Originally posted on http://www.howtomeasureanything.com/forums/ on Wednesday, July 08, 2009 2:46:05 PM by
I want to share an observation a V.P. made after doing the 10 pass fail questions. If one was to input 50% confidence to all the questions and randomly selected T/F they would be correct 1/2 the time the difference would be 2.5.
The scoring would indicate that that person was probably overconfident. Can you help here ?.
I am considering making the difference between the overall series of answers (as a decimal) and the Correct answers(as a decimal) as needing to be greater than 2.5 for someone to be probably overconfident.
Thaks in advance – Hugh”
Yes, that is a way to “game the system” and the simple scoring method I show would indicate the person was well calibrated (but not very informed about the topic of the questions). It is also possible to game the 90% CI questions by simply creating absurdly large ranges for 90% of the questions and ranges we know to be wrong for 10% of them. That way, they would always get 90% of the answers within their ranges.
If the test-takers were, say, students, who simply wanted to appear calibrated for the purpose of a grade, then I would not be surprised if they tried to game the system this way. But we assume that most people who want to get calibrated realize they are developing a skill they will need to apply in the real world. In such cases they know they really aren’t helping themselves by doing anything other than putting their best calibrated estimates on each individual question.

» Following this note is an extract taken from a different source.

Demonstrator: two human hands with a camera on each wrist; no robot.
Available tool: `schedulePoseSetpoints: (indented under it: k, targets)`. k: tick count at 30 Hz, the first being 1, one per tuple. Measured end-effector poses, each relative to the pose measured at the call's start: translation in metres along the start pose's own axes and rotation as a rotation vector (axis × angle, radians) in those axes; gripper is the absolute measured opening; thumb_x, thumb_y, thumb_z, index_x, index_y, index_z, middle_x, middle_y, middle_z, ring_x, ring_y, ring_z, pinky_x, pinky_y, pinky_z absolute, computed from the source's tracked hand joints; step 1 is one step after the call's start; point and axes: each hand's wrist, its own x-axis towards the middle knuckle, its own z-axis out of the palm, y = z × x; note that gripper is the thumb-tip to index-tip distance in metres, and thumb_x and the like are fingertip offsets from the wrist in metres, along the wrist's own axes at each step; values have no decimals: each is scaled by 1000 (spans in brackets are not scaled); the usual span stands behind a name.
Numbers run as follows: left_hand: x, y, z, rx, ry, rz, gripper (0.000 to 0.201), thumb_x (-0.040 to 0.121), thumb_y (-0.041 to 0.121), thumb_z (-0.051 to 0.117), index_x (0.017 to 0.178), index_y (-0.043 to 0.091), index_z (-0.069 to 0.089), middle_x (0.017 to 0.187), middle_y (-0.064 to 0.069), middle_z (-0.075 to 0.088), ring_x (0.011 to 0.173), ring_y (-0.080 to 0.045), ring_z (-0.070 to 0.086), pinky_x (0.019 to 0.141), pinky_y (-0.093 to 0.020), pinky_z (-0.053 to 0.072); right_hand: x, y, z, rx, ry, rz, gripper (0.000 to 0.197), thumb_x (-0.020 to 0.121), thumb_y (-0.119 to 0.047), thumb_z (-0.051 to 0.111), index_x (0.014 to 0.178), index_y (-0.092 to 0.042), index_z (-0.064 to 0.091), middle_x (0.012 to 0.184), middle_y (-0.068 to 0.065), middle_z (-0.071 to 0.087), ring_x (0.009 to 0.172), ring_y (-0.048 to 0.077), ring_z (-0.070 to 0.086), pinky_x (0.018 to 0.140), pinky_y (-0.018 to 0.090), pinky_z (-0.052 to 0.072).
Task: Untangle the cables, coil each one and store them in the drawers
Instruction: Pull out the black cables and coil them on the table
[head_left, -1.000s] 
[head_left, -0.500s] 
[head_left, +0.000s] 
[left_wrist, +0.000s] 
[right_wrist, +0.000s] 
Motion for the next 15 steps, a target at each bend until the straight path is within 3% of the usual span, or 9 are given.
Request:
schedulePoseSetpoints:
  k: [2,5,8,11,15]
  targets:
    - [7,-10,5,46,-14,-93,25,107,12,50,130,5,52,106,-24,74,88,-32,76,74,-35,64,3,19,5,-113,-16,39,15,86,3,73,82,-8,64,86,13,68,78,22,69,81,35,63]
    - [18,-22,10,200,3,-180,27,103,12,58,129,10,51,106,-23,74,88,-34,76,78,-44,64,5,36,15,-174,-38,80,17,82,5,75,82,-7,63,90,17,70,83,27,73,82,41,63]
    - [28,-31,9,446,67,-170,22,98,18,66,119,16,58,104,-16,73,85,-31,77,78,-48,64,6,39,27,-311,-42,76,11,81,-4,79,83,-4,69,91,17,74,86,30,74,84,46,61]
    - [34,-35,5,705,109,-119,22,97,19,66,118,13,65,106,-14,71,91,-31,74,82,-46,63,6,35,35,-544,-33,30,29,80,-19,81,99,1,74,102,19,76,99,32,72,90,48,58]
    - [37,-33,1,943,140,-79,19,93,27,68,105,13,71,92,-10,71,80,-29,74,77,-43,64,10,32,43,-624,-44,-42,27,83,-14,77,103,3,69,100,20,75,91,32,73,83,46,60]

However, there are also ways to counter system-gaming even in situations where the test taker has no motivation whatsoever to actually learn how to apply probabilities realistically. In the next edition of How to Measure Anything I will discuss methods like the “Brier Score” which would penalize anyone who simply flipped a coin on each true/false question and answered them all as 50% confident. In a Brier Score, the test taker would have gotten a higher score if they put higher probabilities on questions they thought they had a good chance of getting right. Simply flipping a coin to answer all the questions on a T/F test and calling them each 50% confident produces a Brier score of zero.
Thanks for your interest,
Is the issue here one of accuracy versus precision? The focus on becoming calibrated seems to me essentially aimed at making sure you are accurate in estimating your level of uncertainty. If you say you are 50% or 90% certain, then when we test you with some questions, you are “calibrated” if you correctly answer 50% or 90% of the questions. If your results match up with your uncertainty estimates your calibration is the same as saying you are “accurate”. However, the person estimating at 50% is clearly much less precise than the person who is estimating at 90%. I understand the focus on improving calibration or our accuracy in estimating for uncertainty, but do we also need to have some measures that focus on the differences in our levels of precision? To take this one step further, should our initial focus be on improving our precision or our accuracy? Your book seems to place the emphasis first on the accuracy side with the exercises on calibration. This feels right to me and certainly matches the extensive literature showing how common the problem of overconfidence is. However, I think of how many quality improvement processes such as Six Sigma emphasize minimizing variation (being more precise) first and then working on accuracy (calibration). Would we be better off first trying to get a person more precise first and worry about calibration second? Probably not truly an either/or question but a matter of order or emphasis. I wanted to put this question out there to see what the reaction might be.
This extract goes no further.